- [TASK PROMPT]:
Beginning with the line that contains "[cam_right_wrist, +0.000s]", retype the entries below exactly, ending with the line that contains "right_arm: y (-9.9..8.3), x". Leave out any pictures.

Segment Start: THE DATA

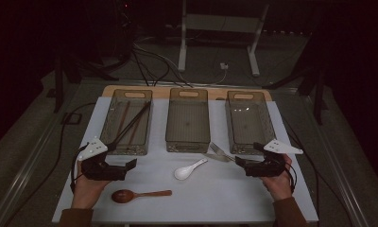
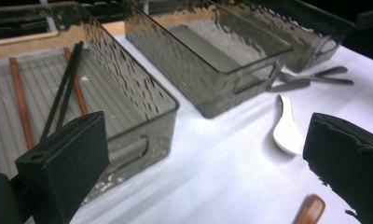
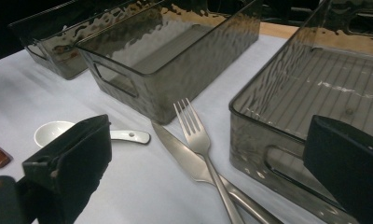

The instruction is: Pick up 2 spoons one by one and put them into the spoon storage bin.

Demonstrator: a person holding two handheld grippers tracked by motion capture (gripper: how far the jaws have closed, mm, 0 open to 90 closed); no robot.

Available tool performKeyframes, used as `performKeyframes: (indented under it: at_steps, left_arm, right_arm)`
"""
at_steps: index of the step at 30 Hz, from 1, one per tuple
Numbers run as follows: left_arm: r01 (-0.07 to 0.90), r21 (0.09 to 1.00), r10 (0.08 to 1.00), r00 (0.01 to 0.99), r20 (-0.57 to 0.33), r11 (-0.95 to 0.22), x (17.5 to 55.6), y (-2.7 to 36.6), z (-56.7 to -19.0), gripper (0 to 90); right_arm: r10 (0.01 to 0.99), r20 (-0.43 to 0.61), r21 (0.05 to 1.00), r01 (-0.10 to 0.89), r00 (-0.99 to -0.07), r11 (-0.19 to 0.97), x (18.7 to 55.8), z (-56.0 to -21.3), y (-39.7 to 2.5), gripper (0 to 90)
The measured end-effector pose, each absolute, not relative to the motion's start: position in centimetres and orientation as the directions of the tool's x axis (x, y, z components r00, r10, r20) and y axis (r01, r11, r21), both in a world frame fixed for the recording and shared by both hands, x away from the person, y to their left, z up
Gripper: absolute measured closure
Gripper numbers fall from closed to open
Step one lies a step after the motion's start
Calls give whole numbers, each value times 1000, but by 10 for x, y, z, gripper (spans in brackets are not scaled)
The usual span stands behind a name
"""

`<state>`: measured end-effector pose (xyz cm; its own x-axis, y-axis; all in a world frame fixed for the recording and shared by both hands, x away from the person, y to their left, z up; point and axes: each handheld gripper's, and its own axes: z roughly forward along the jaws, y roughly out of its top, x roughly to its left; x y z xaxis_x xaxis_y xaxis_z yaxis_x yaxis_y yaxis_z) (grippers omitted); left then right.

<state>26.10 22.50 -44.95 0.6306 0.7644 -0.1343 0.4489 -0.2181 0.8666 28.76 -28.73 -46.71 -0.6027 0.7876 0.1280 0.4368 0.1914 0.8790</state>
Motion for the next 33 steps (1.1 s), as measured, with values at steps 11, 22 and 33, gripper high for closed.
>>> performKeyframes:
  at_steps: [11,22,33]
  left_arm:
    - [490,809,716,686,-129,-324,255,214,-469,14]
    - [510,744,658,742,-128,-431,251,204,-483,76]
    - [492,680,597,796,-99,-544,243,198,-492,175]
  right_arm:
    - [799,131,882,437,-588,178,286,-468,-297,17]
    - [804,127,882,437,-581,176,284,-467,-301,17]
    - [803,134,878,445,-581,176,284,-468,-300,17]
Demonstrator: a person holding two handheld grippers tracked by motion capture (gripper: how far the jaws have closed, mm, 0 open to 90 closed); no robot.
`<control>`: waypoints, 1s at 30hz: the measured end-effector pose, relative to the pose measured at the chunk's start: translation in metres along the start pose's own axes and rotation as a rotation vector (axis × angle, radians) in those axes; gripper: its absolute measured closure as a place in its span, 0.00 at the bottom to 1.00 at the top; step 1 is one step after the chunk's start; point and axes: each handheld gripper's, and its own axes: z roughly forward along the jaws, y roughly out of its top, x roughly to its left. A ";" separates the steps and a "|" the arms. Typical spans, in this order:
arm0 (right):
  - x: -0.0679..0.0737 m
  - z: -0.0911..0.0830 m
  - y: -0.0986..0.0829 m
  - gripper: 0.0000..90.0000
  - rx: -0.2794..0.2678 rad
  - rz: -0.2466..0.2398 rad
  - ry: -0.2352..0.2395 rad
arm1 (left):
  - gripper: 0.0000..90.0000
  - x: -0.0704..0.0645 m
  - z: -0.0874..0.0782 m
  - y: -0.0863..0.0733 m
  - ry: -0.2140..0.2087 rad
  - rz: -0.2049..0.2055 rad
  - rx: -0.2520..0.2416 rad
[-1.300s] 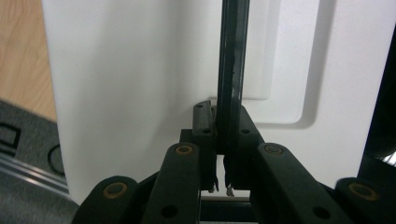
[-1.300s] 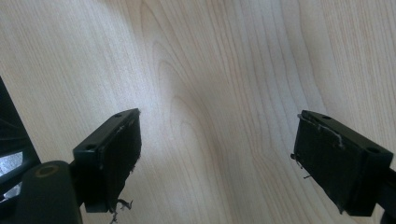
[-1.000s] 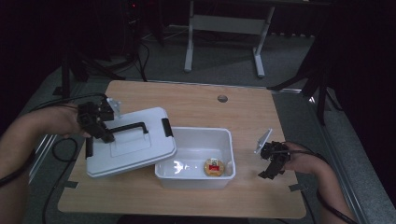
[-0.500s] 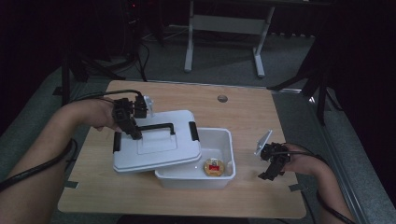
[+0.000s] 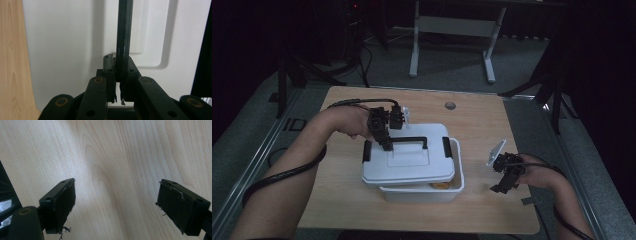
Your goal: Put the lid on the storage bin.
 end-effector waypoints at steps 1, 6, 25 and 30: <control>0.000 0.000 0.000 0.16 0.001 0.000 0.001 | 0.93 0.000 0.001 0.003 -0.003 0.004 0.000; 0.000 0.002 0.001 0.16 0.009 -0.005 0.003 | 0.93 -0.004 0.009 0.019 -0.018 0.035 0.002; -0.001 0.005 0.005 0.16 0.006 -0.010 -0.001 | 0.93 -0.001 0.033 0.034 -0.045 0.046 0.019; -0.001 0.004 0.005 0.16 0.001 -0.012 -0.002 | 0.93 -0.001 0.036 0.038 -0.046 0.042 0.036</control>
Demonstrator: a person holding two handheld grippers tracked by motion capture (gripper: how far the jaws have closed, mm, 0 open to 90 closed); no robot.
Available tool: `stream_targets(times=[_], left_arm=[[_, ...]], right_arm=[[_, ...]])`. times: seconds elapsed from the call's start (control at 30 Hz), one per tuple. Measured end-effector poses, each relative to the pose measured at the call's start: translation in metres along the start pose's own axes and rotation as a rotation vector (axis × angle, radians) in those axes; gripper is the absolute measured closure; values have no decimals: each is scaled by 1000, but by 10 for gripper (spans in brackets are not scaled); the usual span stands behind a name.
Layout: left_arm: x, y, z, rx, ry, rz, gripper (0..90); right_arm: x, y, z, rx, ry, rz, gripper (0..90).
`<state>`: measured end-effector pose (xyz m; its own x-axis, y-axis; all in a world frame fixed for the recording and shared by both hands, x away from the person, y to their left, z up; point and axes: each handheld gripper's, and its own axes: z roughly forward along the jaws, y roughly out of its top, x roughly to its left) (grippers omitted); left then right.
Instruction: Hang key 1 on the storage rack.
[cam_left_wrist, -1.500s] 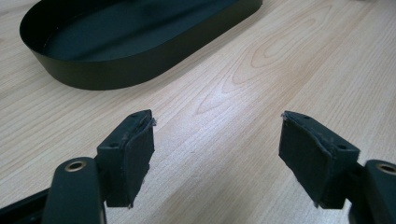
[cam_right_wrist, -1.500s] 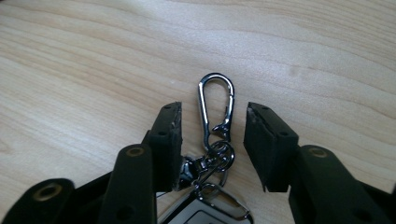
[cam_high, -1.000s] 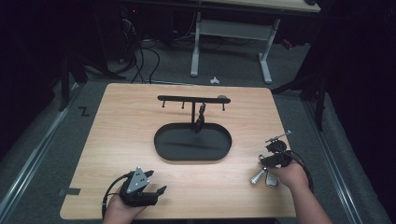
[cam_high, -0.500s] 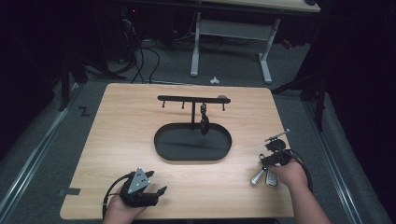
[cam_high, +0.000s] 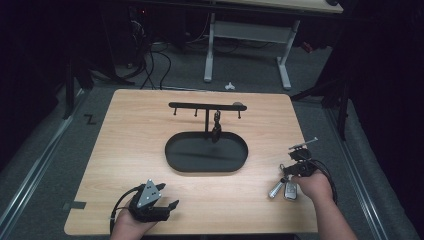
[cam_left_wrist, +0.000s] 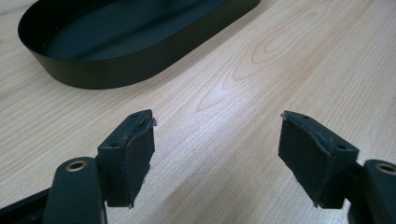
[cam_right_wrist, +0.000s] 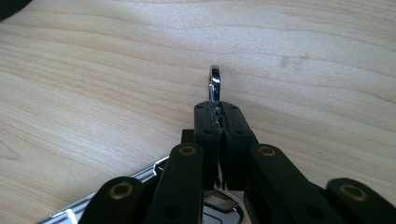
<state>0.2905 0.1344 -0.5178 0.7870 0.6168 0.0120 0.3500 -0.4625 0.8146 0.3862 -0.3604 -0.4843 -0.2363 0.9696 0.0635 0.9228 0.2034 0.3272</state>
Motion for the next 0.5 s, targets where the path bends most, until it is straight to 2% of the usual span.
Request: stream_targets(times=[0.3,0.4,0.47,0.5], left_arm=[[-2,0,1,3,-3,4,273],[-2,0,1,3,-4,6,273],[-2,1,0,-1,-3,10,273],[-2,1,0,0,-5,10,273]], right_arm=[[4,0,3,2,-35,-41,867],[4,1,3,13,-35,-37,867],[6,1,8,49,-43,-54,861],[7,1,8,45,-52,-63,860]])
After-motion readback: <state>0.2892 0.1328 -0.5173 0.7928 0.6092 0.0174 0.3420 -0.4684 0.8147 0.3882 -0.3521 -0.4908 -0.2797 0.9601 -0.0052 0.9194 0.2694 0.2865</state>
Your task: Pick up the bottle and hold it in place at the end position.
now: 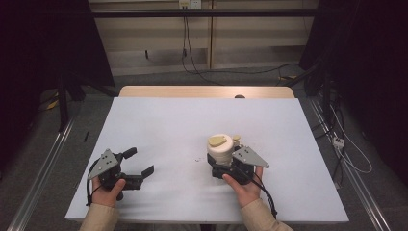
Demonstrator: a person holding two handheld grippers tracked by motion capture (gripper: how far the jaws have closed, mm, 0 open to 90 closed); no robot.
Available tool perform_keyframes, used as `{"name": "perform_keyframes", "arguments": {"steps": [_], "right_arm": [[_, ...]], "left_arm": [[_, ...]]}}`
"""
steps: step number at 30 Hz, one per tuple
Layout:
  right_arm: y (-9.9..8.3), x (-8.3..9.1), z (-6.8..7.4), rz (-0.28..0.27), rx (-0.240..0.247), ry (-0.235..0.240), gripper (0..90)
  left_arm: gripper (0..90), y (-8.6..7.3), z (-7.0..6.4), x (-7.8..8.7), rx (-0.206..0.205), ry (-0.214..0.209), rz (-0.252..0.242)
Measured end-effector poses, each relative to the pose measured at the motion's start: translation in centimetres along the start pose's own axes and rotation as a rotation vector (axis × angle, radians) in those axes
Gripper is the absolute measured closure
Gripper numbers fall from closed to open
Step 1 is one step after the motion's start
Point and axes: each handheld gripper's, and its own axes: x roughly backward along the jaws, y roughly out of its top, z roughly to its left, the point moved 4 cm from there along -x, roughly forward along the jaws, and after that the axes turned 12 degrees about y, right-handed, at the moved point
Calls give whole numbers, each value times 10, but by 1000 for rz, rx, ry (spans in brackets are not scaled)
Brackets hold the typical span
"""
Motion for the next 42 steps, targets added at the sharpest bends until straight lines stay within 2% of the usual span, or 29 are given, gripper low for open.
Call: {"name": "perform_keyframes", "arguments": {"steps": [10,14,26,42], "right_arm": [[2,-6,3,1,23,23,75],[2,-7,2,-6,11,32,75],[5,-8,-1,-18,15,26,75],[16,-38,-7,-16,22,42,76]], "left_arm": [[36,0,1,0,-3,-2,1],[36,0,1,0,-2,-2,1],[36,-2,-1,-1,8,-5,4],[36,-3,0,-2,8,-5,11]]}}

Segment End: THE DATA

- [ANSWER TO THE EXERCISE]:
[cam_right_wrist, +0.000s] 
<state>0.2905 0.1344 -0.5178 0.7870 0.6168 0.0120 0.3500 -0.4625 0.8146 0.3862 -0.3604 -0.4843 -0.2363 0.9696 0.0635 0.9228 0.2034 0.3272</state>
Motion for the next 0.5 s, targets where the path bends most, until it is straight to 2% of the usual span.
Request: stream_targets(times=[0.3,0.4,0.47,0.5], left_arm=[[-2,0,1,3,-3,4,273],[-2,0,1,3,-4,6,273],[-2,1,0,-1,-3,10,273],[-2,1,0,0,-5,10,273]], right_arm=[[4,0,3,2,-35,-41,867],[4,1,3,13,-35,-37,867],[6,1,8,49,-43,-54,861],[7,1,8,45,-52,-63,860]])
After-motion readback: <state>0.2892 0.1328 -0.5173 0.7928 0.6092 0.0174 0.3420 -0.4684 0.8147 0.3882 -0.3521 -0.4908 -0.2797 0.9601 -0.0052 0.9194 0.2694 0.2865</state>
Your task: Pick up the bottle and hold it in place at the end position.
now: 
Demonstrator: a person holding two handheld grippers tracked by motion capture (gripper: how far the jaws have closed, mm, 0 open to 90 closed); no robot.
Available tool perform_keyframes, used as `{"name": "perform_keyframes", "arguments": {"steps": [_], "right_arm": [[_, ...]], "left_arm": [[_, ...]]}}`
"""
steps: step number at 30 Hz, one per tuple
Layout:
  right_arm: y (-9.9..8.3), x (-8.3..9.1), z (-6.8..7.4), rz (-0.28..0.27), rx (-0.240..0.247), ry (-0.235..0.240), gripper (0..90)

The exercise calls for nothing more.